In this section, we will explain this theme. We begin with a result
related to Atkinson [\atk] (who extended Everitt [\eve]).
\proclaim{Theorem 4.1} For any $q$ \rom(obeying
{\rom{(1.2)--(1.5)}}\rom), we have that
$$
m(-\kappa^2)=-\kappa-\int_0^b q(x) e^{-2x\kappa}\, dx
+ o(\kappa^{-1}). \tag 4.1
$$
\endproclaim
\remark{Remarks} 1. Atkinson's ``$m$" is the negative inverse of
our $m$ and he uses $k=i\kappa$, and so his formula reads ((4.3)
in [\atk])
$$
m_{\text{Atk}}(k^2) = ik^{-1}+k^{-2} \int_0^b e^{2ikx} q(x)\,
dx + o(|k|^{-3}).
$$
2. Atkinson's result is stronger in that he allows cases where
$q$ is not bounded below (and so he takes $|z|\to\infty$
staying away from the negative real axis also). [\gsip] will extend
(4.1) to some such situations.
3. Atkinson's method breaks down on the real $x$ axis where
our estimates hold, but one could use Phragm\'en-Lindel\"of
methods and Atkinson's results to prove Theorem~4.1.
\endremark
\demo{Proof} By Theorem~3.1, $(A-q)\to 0$ as $\alpha\downarrow
0$ so $\int_0^a e^{-2a\kappa}(A(\alpha)-q(\alpha))\, d\alpha =
o(\kappa^{-1})$. Thus, (3.3) implies (4.1). \qed
\enddemo
\proclaim{Corollary 4.2}
$$
m(-\kappa^2) = -\kappa + o(1)
$$
\endproclaim
\demo{Proof} Since $q\in L^1$, dominated convergence implies
that $\int_0^b q(x) e^{-2\kappa x}\, dx = o(1)$. \qed
\enddemo
\proclaim{Corollary 4.3} If $\lim_{x\downarrow 0} q(x) =a$
\rom(indeed, if $\frac1s \int_0^s q(x)\, dx\to a$ as $s
\downarrow 0$\rom), then
$$
m(-\kappa^2) = -\kappa - \frac{a}{2}\,
\kappa^{-1} + o(\kappa^{-1}).
$$
\endproclaim
\proclaim{Corollary 4.4} If $q(x) = cx^{-\alpha} + o(x^{-\alpha})$
for $0<\alpha<1$, then
$$
m(-\kappa^2) = -\kappa - c[2^{a-1} \Gamma (1-\alpha)]

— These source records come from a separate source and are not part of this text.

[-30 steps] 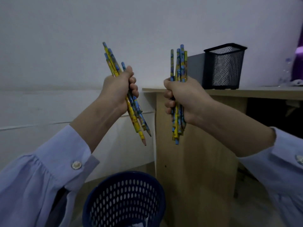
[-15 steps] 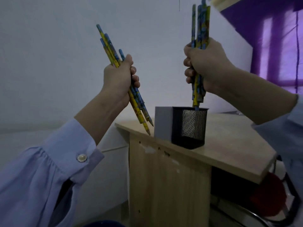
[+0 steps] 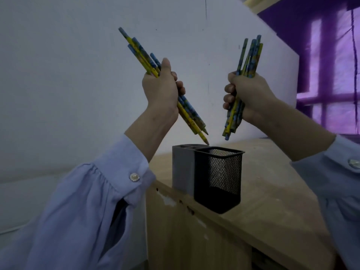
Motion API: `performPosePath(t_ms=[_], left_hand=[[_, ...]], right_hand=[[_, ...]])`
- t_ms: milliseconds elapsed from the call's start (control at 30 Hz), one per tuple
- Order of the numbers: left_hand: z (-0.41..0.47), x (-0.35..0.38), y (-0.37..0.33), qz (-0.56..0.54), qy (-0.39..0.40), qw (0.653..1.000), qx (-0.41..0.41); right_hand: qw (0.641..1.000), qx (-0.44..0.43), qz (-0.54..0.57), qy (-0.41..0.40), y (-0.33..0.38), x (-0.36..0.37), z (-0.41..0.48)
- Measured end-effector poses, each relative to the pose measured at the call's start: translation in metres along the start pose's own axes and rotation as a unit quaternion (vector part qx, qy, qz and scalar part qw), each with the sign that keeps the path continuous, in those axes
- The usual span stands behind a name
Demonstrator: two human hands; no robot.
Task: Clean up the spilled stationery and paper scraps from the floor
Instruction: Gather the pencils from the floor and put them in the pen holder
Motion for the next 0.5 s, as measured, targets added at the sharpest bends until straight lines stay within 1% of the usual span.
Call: performPosePath(t_ms=[100, 200, 300, 500], left_hand=[[0.000, 0.013, 0.014, 0.016, -0.004, 1.000, 0.004], [-0.005, 0.020, 0.041, 0.046, 0.002, 0.999, -0.015], [-0.011, 0.023, 0.062, 0.064, 0.018, 0.998, -0.022], [-0.022, 0.024, 0.079, 0.054, 0.039, 0.997, -0.028]], right_hand=[[0.999, 0.035, 0.024, 0.010, -0.025, -0.002, 0.007], [0.996, 0.068, 0.049, 0.004, -0.049, -0.010, 0.009], [0.995, 0.092, 0.036, 0.008, -0.069, -0.017, 0.007], [0.996, 0.086, 0.019, 0.032, -0.074, -0.017, -0.003]])
Point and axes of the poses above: each hand's wrist, its own z-axis towards the middle knuckle, its own x-axis out of the palm, y = z × x, the point moved 9 cm from there along z, towards the middle knuckle, and after that the axes turned 15 degrees about z, right-handed, at the moved point
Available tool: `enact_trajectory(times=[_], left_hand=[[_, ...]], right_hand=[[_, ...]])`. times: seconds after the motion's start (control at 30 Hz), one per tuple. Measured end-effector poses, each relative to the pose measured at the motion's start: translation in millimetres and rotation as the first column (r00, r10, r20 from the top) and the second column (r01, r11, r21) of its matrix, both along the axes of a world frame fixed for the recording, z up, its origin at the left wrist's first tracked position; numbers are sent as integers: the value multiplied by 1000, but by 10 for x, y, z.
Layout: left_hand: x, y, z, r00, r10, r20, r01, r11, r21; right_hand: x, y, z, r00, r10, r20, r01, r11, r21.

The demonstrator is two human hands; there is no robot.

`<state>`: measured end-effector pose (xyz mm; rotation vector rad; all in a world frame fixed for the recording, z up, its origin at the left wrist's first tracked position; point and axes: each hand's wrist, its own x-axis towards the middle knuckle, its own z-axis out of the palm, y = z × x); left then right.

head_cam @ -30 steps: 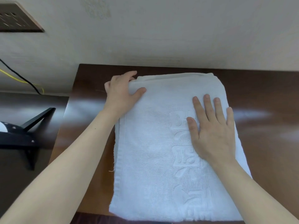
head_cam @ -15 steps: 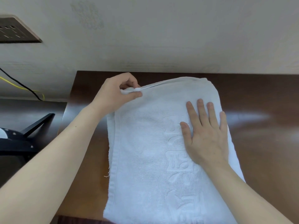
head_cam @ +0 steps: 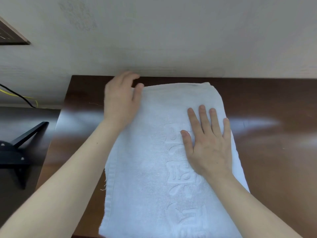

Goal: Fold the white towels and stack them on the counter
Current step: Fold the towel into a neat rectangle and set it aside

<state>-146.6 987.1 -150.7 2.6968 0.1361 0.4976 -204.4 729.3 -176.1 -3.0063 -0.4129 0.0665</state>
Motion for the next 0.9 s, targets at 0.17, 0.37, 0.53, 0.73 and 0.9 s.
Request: enact_trajectory(times=[0.17, 0.37, 0.53, 0.73, 0.9], left_hand=[[-215, -403, -166, 889, -262, -375, 293, 956, 25], [-115, -62, -258, 906, -51, -421, 95, 992, 84], [-453, -324, -182, 942, -182, -282, 201, 979, 37], [-805, -503, -359, 926, -182, -331, 226, 969, 101], [-770, -337, -325, 918, -63, -391, 118, 986, 119]], right_hand=[[2, 5, -11, 1000, 1, 6, -1, 1000, 10], [1, 2, -16, 1000, -1, 8, 1, 1000, 8], [-8, 5, -10, 1000, -9, 12, 9, 1000, 24], [0, 17, -17, 1000, -13, 12, 13, 999, 39], [1, -15, 9, 1000, 7, -23, -7, 1000, 25]])
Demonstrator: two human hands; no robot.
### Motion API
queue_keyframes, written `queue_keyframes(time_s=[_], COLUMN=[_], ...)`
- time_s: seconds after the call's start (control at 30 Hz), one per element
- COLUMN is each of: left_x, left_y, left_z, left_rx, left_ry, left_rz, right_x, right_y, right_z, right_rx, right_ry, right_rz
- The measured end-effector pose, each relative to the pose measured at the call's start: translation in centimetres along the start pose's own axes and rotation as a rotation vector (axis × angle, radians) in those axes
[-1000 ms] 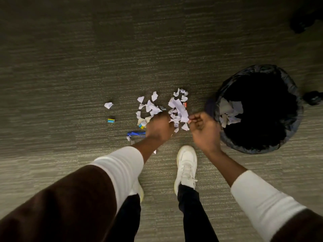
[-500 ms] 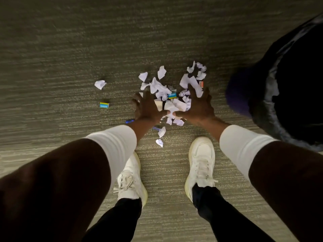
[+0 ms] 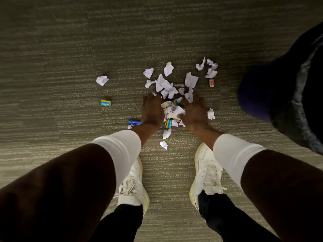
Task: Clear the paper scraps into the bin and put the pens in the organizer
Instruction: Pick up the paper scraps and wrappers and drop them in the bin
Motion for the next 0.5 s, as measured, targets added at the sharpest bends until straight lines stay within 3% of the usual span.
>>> queue_keyframes(time_s=[0.33, 0.5], left_x=[4.3, 8.1], left_y=[-5.0, -8.4], left_z=[3.2, 8.1], left_rx=[0.114, 0.228], left_ry=[-0.019, -0.043], left_rz=[0.078, 0.167], right_x=[5.9, 11.0], right_y=[-6.1, -10.6], right_z=[1.7, 3.8], right_rx=[-0.253, -0.375], right_ry=[0.003, 0.119], right_rz=[0.239, 0.266])
Point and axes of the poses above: each hand's wrist, its own x-axis away from the middle knuckle, its own y-axis out of the palm, z = x × y, the point moved 3 cm from there along -x, towards the middle knuckle, and after that the axes turned 12 degrees about x, right-handed, at the moved point
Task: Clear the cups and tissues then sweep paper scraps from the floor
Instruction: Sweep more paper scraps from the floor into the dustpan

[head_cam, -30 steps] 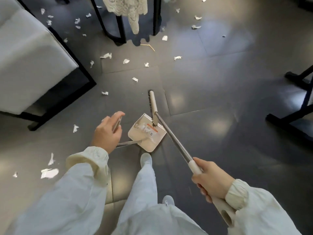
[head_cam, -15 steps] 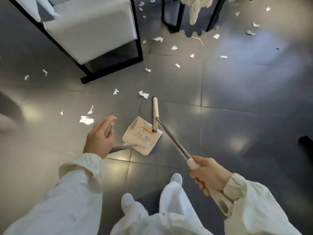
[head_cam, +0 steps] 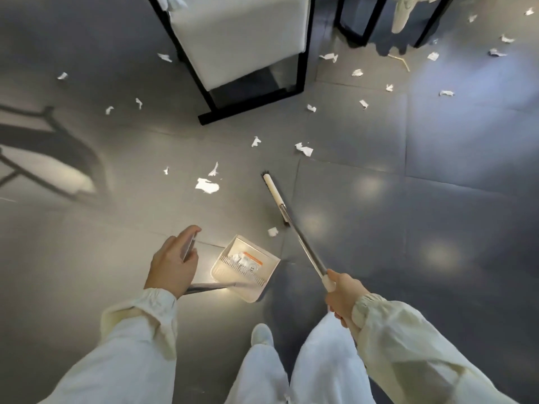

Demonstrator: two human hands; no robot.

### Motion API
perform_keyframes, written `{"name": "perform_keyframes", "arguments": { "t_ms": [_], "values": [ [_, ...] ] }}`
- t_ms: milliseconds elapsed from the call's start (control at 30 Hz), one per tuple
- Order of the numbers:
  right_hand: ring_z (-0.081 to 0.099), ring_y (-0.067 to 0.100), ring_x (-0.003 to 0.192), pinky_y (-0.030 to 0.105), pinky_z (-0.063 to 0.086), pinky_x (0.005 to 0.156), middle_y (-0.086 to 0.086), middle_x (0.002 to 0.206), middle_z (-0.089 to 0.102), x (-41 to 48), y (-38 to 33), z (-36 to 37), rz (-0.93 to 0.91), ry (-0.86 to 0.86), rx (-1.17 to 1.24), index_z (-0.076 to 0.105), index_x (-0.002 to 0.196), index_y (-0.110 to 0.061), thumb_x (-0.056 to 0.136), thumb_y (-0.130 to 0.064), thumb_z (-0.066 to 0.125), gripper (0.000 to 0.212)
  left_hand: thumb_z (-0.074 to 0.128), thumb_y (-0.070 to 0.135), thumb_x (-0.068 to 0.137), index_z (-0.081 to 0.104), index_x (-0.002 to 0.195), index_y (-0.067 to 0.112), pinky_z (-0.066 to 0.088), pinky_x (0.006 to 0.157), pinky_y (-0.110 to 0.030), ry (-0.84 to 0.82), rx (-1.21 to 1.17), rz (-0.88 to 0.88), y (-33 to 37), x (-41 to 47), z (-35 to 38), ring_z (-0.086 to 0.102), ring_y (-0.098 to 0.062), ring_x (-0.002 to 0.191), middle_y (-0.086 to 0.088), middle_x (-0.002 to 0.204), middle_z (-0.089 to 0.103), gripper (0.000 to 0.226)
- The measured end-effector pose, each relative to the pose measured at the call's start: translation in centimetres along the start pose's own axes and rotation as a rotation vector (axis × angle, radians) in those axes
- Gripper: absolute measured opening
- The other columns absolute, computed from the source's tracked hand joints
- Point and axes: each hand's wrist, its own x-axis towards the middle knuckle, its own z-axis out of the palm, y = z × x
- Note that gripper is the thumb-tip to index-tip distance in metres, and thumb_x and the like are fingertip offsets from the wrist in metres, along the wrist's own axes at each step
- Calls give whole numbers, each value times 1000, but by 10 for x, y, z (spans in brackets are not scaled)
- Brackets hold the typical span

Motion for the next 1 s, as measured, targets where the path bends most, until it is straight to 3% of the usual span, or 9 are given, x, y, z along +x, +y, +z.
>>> {"name": "perform_keyframes", "arguments": {
  "t_ms": [100, 167, 233, 333, 467, 700, 800, 900, 1000],
  "values": [
    [49, 27, 56, 26, 39, 47, 10, 67, 52, 3, -22, 32, 3, -55, 0, 47, 125, -12, 85, -3, 39, 42, 52, 8, 88, 48, 98, 63, 37, 84, -18, 1, 3, 13, -12, 13, -14, 54, 8, 96, 17, 92, 55, 55],
    [48, 23, 57, 27, 37, 47, 8, 67, 50, -10, -32, 47, 6, -138, -31, 45, 127, -10, 88, -3, 41, 41, 51, 8, 88, 49, 100, 58, 40, 84, -22, -6, 8, 23, -14, 19, -19, 56, 0, 94, 13, 91, 55, 51],
    [42, 17, 50, 24, 32, 45, 6, 63, 45, -26, -38, 52, 66, -262, 63, 52, 105, -11, 92, -7, 40, 19, 51, 8, 88, 47, 105, 54, 41, 84, -27, -17, 15, 44, -15, 21, -21, 56, -14, 93, 7, 91, 55, 50],
    [33, 12, 41, 19, 27, 44, 3, 53, 38, -49, -44, 31, 131, -367, 257, 54, 79, -8, 95, -8, 35, 24, 51, 8, 89, 45, 110, 50, 45, 83, -34, -26, 52, 88, -14, 20, -26, 54, -25, 91, -1, 93, 55, 47],
    [34, 9, 32, 16, 30, 35, 3, 54, 39, -79, -62, 12, 26, -362, 164, 52, 122, -5, 87, 2, 38, 38, 51, 10, 89, 46, 113, 45, 47, 83, -39, -12, 103, 112, -26, 19, -43, 56, -29, 89, -3, 94, 55, 43],
    [35, 9, 30, 14, 31, 34, 5, 55, 42, -47, -142, -2, -139, -211, 98, 52, 78, -14, 87, 2, 41, 21, 59, -1, 83, 58, 118, 27, 43, 76, -35, 176, 186, 111, -48, 56, -90, 59, -35, 83, -10, 94, 60, 44],
    [41, 13, 41, 15, 33, 34, 6, 59, 44, -6, -185, -14, -184, -157, 133, 59, 101, -12, 88, 1, 46, 22, 61, -5, 81, 61, 120, 19, 45, 83, -38, 188, 208, 101, -51, 90, -105, 61, -38, 90, -14, 100, 64, 46],
    [45, 15, 49, 15, 35, 35, 5, 66, 47, 38, -234, -23, -185, -95, 116, 49, 133, -19, 90, -6, 50, 45, 63, -8, 79, 61, 121, 14, 39, 84, -30, 230, 204, 50, -53, 126, -120, 63, -35, 96, -14, 104, 66, 47],
    [45, 14, 41, 15, 35, 33, 6, 64, 49, 78, -285, -35, -221, -33, 35, 45, 136, -20, 89, -9, 50, 49, 64, -10, 78, 62, 120, 12, 36, 86, -27, 262, 213, -6, -55, 163, -136, 62, -35, 101, -15, 108, 66, 48]
  ]
}}
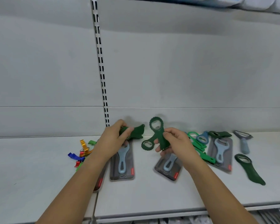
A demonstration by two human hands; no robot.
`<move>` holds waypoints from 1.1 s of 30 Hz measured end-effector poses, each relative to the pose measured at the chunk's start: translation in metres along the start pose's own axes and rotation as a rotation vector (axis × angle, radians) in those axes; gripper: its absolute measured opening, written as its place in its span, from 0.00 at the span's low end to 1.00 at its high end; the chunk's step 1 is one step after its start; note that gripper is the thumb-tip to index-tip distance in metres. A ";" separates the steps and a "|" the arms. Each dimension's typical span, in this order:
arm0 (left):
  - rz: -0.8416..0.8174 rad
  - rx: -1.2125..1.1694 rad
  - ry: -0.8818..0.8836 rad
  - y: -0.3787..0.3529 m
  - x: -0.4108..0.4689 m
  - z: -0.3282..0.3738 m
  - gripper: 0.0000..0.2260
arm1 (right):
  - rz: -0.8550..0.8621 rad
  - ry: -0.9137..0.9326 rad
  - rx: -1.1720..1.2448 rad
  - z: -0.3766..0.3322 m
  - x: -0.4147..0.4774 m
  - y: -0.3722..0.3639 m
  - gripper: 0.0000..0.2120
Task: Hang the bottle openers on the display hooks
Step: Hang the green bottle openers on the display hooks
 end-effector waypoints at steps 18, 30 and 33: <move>0.064 -0.535 0.258 0.041 -0.052 -0.004 0.08 | -0.187 -0.119 0.321 0.010 -0.016 -0.050 0.09; 0.481 -0.408 0.509 0.145 -0.198 -0.068 0.19 | -0.578 -0.226 0.344 0.039 -0.065 -0.201 0.11; 0.652 -0.376 0.614 0.177 -0.252 -0.092 0.21 | -0.672 -0.267 0.312 0.055 -0.086 -0.256 0.11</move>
Point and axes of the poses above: each hand's wrist, its own x-axis towards the middle knuckle, its own y-axis out of the back of the hand, z = x × y, the point moved 6 cm from there along x, towards the middle knuckle, and after that the axes turned 15 degrees about x, right-handed, at the moved point
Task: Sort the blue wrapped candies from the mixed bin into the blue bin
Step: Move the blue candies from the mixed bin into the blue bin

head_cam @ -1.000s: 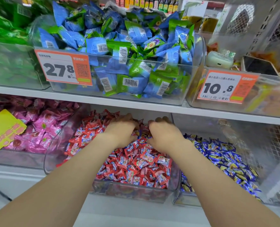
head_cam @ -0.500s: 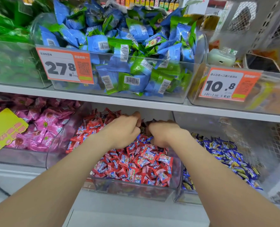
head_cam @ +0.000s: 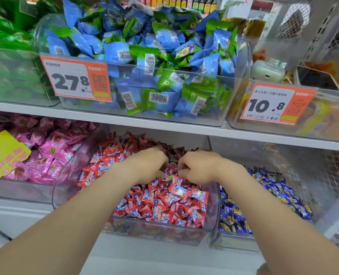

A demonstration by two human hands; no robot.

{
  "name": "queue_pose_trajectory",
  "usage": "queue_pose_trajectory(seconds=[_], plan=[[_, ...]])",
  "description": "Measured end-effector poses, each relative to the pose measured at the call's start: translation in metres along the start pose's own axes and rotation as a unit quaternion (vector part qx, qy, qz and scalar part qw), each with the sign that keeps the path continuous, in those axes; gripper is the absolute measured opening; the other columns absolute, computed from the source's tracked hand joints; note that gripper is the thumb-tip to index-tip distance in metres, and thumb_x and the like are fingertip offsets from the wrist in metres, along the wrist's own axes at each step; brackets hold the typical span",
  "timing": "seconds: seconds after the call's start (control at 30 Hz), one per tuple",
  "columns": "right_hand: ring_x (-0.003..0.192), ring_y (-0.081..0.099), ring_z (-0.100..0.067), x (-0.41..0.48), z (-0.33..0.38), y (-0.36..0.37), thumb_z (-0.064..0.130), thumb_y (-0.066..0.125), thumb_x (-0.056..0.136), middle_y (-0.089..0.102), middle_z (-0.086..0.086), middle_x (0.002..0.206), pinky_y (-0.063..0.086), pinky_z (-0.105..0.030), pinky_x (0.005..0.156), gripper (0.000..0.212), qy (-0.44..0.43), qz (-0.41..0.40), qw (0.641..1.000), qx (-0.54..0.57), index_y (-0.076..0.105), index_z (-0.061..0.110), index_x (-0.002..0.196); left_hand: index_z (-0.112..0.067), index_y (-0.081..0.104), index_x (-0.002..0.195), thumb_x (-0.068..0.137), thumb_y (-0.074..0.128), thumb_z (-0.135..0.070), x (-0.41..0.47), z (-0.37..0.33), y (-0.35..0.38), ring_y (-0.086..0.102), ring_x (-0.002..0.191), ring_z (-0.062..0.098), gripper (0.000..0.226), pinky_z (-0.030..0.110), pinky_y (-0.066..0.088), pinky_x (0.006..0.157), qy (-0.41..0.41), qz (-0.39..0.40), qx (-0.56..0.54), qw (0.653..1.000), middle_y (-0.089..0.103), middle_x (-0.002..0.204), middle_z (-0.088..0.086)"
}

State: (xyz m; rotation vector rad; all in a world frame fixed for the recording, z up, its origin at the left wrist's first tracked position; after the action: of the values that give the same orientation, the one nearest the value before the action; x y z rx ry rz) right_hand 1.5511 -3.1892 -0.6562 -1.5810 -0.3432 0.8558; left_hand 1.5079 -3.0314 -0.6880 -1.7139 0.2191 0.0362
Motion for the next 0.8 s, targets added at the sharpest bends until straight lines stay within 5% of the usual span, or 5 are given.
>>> queue_pose_trajectory(seconds=[0.17,0.33,0.5,0.63,0.8], plan=[[0.103,0.062,-0.028,0.007,0.011,0.007,0.049,0.05,0.105,0.065,-0.002,0.116,0.051,-0.041,0.082,0.038,0.0,0.037,0.996,-0.076,0.054,0.022,0.132,-0.025,0.07,0.09,0.095,0.076,-0.028,0.0,0.001,0.002,0.06,0.091,0.017,0.008,0.033,0.049,0.076,0.014,0.015,-0.036,0.999,0.056,0.098,-0.005],[0.116,0.057,-0.026,-0.006,0.014,0.004,0.044,0.054,0.105,0.062,0.0,0.129,0.041,-0.037,0.084,0.046,-0.031,0.022,0.999,-0.004,0.046,0.032,0.148,-0.021,0.074,0.102,0.099,0.067,-0.025,-0.014,0.001,-0.007,0.052,0.094,0.013,0.009,0.028,0.042,0.081,0.055,0.013,-0.06,0.997,0.054,0.097,-0.008],[0.1,0.062,-0.025,-0.01,0.012,-0.005,0.029,0.059,0.099,0.065,0.002,0.109,0.05,-0.046,0.091,0.023,-0.054,-0.001,0.982,0.179,0.06,0.028,0.122,-0.033,0.075,0.103,0.097,0.068,-0.03,-0.029,0.018,-0.021,0.06,0.087,0.012,0.01,0.029,0.046,0.079,0.024,-0.041,-0.127,0.991,0.067,0.093,-0.009],[0.075,0.054,-0.018,-0.012,0.012,-0.004,0.021,0.057,0.1,0.061,0.002,0.088,0.046,-0.04,0.074,0.01,-0.088,-0.013,0.966,0.241,0.063,0.02,0.108,-0.03,0.063,0.101,0.094,0.075,-0.026,-0.037,0.026,-0.02,0.058,0.079,0.01,0.014,0.026,0.045,0.069,0.012,-0.087,-0.13,0.988,0.065,0.085,-0.003],[0.057,0.047,-0.015,-0.02,0.007,-0.007,0.023,0.05,0.097,0.051,0.004,0.064,0.04,-0.035,0.06,0.017,-0.069,-0.127,0.954,0.262,0.055,0.015,0.083,-0.034,0.074,0.109,0.091,0.079,-0.025,-0.04,0.022,-0.012,0.065,0.089,0.012,0.02,0.033,0.055,0.084,0.008,-0.009,-0.128,0.992,0.068,0.092,-0.009]])
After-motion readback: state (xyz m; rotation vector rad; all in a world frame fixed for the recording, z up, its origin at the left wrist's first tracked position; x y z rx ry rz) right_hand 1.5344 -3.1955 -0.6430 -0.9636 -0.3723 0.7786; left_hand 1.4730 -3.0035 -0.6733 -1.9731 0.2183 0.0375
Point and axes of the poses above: each hand's wrist, its own x-axis towards the middle knuckle, its own y-axis out of the palm, z = x × y, the point moved 3 cm from there along x, towards the middle knuckle
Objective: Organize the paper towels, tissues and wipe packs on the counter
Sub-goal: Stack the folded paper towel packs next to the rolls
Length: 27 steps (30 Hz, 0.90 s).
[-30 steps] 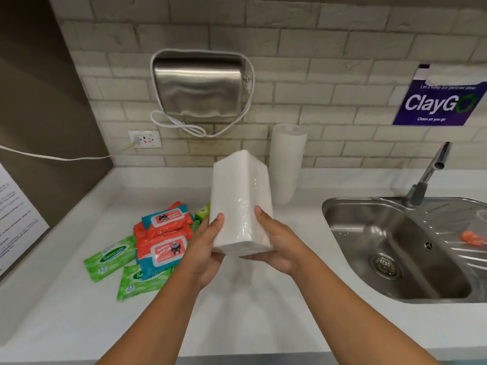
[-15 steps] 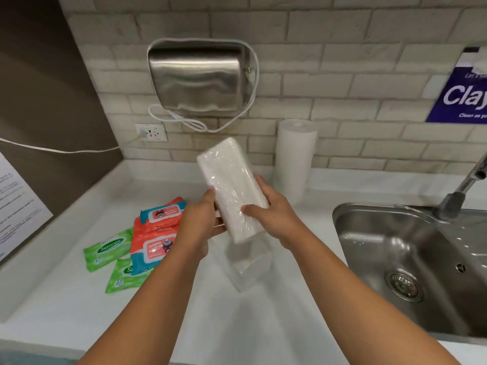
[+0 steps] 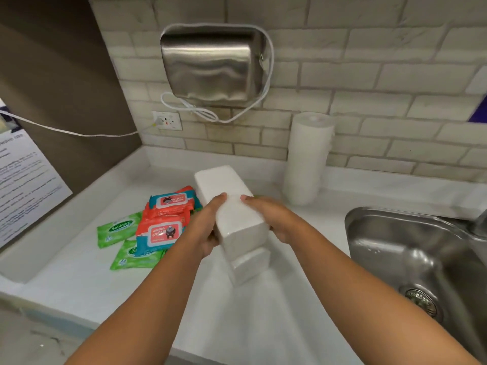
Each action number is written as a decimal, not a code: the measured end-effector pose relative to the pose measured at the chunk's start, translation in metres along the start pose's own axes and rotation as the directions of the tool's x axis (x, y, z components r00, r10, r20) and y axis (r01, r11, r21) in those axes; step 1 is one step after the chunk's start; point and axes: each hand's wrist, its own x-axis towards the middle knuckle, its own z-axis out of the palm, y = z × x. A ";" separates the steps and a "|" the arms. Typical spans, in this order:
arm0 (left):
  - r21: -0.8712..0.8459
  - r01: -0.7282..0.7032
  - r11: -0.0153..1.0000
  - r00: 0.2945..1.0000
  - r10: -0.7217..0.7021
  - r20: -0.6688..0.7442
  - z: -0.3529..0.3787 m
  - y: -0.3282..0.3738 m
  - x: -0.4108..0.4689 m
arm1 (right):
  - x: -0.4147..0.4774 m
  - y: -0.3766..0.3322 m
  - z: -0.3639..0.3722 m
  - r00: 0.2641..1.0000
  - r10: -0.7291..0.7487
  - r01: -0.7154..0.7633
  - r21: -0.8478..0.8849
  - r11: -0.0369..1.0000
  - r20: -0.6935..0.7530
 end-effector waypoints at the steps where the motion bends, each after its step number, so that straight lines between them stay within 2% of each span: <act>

\kappa^{\alpha-1} + o(\kappa^{\alpha-1}).
$$
\endproclaim
We can also recover the result of Danielyan and Levitan [\dl]:
\proclaim{Theorem 4.5} Let $q(x)\in C^n [0,\delta)$ for some
$\delta>0$. Then as $\kappa\to\infty$, for suitable $\beta_0,
\dots, \beta_n$, we have that
$$
m(-\kappa^2) = -\kappa - \sum_{m=0}^n \beta_j \kappa^{-j-1}
+ O(\kappa^{-n-1}). \tag 4.2
$$
\endproclaim
\remark{Remarks} 1. Our $m$ is the negative inverse of their
$m$.
2. Our proof does not require that $q$ is $C^n$. It suffices
that $q(x)$ has an asymptotic series $\sum_{m=0}^n a_m x^m
+o(x^n)$ as $x\downarrow 0$.
\endremark
\demo{Proof} By Theorems~3.1 and 2.5, $A(\alpha)$ is $C^n$ on
$[0,\delta)$. It follows that $A(\alpha) = \sum_{m=0}^n b_j
\alpha^j \mathbreak + o(\alpha^j)$. Since $\int_0^\delta \alpha^j
e^{-2\alpha\kappa}\, d\alpha = \kappa^{-j-1} 2^{-j-1} j!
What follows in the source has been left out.